— REQUIRED WORK —
Beginning with the line that contains "An item from", transcribe every line down to the end of the entries, exactly, and no other lines.

— RECORDED DATA —
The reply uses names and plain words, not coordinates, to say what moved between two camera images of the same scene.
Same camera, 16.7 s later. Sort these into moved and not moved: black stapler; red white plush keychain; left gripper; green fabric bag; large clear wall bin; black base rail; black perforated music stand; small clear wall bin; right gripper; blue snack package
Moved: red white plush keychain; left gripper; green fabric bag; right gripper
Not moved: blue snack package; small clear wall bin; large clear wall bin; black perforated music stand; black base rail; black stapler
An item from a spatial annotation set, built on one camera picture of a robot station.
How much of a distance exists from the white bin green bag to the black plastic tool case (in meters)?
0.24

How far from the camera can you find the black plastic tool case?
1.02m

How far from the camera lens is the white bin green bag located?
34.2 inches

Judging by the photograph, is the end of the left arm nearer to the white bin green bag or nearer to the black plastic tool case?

— FINAL ANSWER —
An item from a spatial annotation set, built on one camera picture of a robot station.
How much of a distance exists from the white bin green bag to the black plastic tool case (in meters)?
0.24

How far from the camera can you find the black plastic tool case?
1.02m

How far from the camera lens is the white bin green bag located?
34.2 inches

Judging by the photograph, is the end of the left arm nearer to the white bin green bag or nearer to the black plastic tool case?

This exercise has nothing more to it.